PROVIDED MATERIAL:
___

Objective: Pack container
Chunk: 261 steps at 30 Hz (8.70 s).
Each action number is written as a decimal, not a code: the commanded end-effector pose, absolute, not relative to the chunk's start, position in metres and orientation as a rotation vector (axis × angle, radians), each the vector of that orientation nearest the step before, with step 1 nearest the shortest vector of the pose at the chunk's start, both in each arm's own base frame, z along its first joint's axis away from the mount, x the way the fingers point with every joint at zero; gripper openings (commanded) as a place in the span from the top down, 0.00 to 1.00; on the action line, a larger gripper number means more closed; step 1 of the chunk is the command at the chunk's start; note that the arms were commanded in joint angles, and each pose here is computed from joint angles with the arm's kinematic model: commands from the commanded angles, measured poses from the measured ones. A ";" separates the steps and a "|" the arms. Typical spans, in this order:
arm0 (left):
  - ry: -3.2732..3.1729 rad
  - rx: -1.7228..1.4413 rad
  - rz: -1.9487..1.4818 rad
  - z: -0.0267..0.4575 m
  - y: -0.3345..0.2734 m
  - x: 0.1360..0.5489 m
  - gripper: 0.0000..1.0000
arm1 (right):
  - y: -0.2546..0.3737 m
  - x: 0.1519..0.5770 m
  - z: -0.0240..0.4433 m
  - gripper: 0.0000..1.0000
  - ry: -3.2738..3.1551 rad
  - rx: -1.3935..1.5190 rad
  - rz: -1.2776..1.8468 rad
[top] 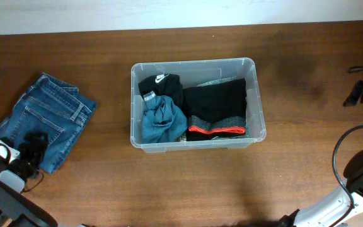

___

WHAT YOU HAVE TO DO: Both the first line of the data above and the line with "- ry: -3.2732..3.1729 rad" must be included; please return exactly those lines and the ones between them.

RESULT OF THE EXERCISE:
Objective: Pack container
Chunk: 261 steps at 30 Hz (8.70 s).
Each action number is written as a decimal, not a code: the commanded end-effector pose, absolute, not relative to the chunk's start, position in metres and orientation as a rotation vector (axis × angle, radians), each the vector of that orientation nearest the step before, with step 1 nearest the shortest vector of the pose at the chunk's start, both in each arm's own base frame, z along its first joint's axis away from the mount, x the way the fingers point with every joint at zero; gripper openings (commanded) as a place in the span from the top down, 0.00 to 1.00; on the action line, a larger gripper number means more closed; step 1 of the chunk is the command at the chunk's start; note that the arms were commanded in joint angles, and each pose here is computed from joint angles with the arm's kinematic model: commands from the commanded angles, measured poses from the measured ones. A ";" separates the steps and a "|" the arms. Typical spans, in this order:
arm0 (left):
  - ry: -3.2732..3.1729 rad

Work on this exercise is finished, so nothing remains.